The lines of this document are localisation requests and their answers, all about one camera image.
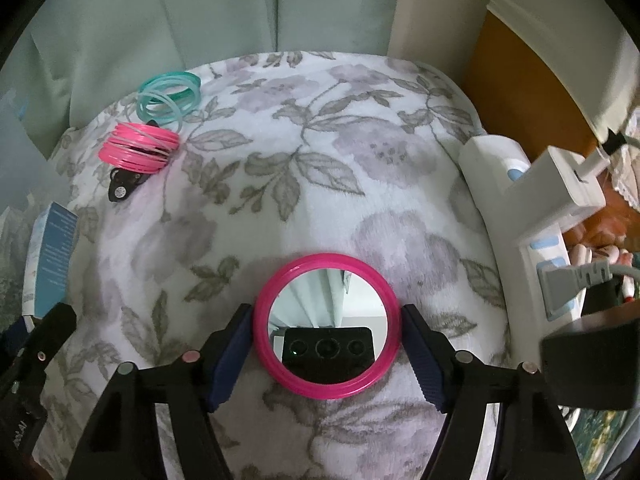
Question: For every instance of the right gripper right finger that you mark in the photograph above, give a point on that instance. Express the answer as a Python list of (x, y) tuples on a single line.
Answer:
[(532, 440)]

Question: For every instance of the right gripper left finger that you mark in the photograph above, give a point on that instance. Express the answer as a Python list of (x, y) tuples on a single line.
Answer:
[(122, 439)]

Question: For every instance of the pink round mirror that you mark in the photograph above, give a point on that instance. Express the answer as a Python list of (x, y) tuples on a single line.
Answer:
[(327, 326)]

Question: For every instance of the black small clip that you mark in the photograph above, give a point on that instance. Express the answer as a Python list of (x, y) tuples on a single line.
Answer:
[(123, 183)]

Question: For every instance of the black power adapter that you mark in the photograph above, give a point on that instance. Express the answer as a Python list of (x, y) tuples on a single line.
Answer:
[(593, 362)]

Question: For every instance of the small blue white box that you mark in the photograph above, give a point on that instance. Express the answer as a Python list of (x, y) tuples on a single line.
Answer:
[(48, 259)]

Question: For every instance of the grey power plug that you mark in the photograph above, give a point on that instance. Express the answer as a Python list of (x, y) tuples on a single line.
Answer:
[(561, 284)]

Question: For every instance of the clear plastic storage bin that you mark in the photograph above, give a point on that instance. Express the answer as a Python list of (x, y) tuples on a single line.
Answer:
[(29, 184)]

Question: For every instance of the white plug adapter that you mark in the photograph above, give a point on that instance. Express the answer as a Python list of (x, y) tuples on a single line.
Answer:
[(552, 194)]

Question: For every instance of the pink bangle stack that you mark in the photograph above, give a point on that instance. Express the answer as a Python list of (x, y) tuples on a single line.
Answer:
[(139, 148)]

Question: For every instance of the white power strip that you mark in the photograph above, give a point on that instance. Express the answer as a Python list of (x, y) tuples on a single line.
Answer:
[(489, 165)]

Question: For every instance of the floral white blanket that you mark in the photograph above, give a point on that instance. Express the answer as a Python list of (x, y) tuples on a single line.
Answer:
[(287, 155)]

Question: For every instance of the teal bangle stack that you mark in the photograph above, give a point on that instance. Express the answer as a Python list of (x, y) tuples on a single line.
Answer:
[(168, 98)]

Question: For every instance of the green curtain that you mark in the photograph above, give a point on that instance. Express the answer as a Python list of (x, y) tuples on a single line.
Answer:
[(77, 57)]

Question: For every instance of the white bed headboard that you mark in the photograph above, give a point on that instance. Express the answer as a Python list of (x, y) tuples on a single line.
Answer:
[(582, 42)]

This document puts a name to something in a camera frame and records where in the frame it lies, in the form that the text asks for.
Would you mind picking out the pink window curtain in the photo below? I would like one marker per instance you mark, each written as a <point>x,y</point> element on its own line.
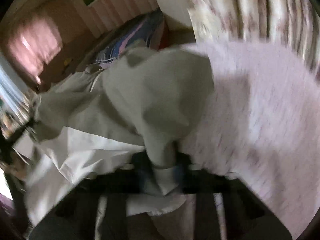
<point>34,43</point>

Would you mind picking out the floral beige blue curtain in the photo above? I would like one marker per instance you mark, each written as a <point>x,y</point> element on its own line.
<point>292,23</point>

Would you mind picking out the grey green large jacket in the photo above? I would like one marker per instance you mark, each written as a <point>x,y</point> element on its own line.
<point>93,121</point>

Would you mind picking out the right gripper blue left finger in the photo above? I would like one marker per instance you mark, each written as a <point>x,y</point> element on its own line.
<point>99,204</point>

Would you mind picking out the blue pink striped quilt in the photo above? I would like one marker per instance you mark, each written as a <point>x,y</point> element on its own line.
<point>146,28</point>

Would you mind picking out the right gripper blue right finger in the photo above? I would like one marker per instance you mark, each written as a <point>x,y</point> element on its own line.
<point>244,214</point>

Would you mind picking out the floral pink bed sheet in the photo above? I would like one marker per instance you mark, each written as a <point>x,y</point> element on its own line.
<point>261,124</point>

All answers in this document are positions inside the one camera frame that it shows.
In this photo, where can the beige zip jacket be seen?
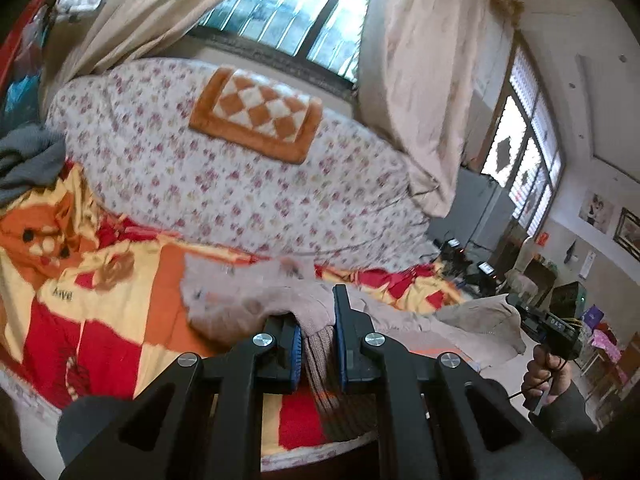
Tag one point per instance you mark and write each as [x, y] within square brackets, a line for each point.
[227, 305]

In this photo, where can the right beige curtain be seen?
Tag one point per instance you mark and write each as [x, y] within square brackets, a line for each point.
[422, 65]

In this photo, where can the orange red patterned blanket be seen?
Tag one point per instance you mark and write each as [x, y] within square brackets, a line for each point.
[90, 301]

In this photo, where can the grey panel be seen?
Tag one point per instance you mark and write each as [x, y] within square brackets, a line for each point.
[479, 214]

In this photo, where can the grey garment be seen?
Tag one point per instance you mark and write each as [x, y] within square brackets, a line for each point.
[32, 156]

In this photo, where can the left beige curtain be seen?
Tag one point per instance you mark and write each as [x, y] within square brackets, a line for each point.
[121, 31]

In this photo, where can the framed wall picture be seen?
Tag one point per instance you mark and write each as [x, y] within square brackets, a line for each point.
[627, 233]

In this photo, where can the wall poster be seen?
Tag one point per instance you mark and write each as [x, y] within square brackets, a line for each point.
[596, 211]

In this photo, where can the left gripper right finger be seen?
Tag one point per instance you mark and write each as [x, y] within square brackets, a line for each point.
[437, 417]

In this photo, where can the beige curtain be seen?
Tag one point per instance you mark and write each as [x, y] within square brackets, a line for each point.
[121, 31]
[422, 65]

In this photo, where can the window with bars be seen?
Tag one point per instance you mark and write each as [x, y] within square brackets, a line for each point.
[317, 40]

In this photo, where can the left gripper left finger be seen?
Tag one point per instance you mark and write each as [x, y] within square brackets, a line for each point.
[201, 418]

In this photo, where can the floral quilt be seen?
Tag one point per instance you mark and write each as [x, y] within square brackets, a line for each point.
[348, 204]

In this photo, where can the black device on stand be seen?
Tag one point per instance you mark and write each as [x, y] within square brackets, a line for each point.
[477, 278]

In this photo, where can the right hand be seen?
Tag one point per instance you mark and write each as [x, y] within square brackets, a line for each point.
[546, 375]

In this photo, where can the side window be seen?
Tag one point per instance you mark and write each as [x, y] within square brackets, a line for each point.
[525, 155]

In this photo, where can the orange checkered cushion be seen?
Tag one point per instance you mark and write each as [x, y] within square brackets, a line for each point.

## Action item
Using the data above, output the line that has "<point>93,121</point>", the line that has "In this photo, where can the right beige", and whatever lines fall between, each exactly as it stands and without pictures.

## Your response
<point>93,121</point>

Would you mind picking out the right gripper blue left finger in the photo above? I would like one marker per instance you mark, each written as a <point>x,y</point> element on its own line.
<point>99,204</point>

Would you mind picking out the blue pink striped quilt in the photo above? I would like one marker per instance you mark, each written as a <point>x,y</point> element on its own line.
<point>146,28</point>

Would you mind picking out the right gripper blue right finger in the photo above? I would like one marker per instance you mark, each written as a <point>x,y</point> element on its own line.
<point>244,214</point>

Would you mind picking out the floral pink bed sheet in the photo above? I would like one marker per instance you mark, each written as a <point>x,y</point> element on its own line.
<point>261,124</point>

All answers in this document are positions inside the one camera frame that it shows.
In this photo, where can the beige zip jacket be seen?
Tag one point per instance you mark and write each as [x, y] within square brackets, a line for each point.
[227, 305]

In this photo, where can the right beige curtain be seen?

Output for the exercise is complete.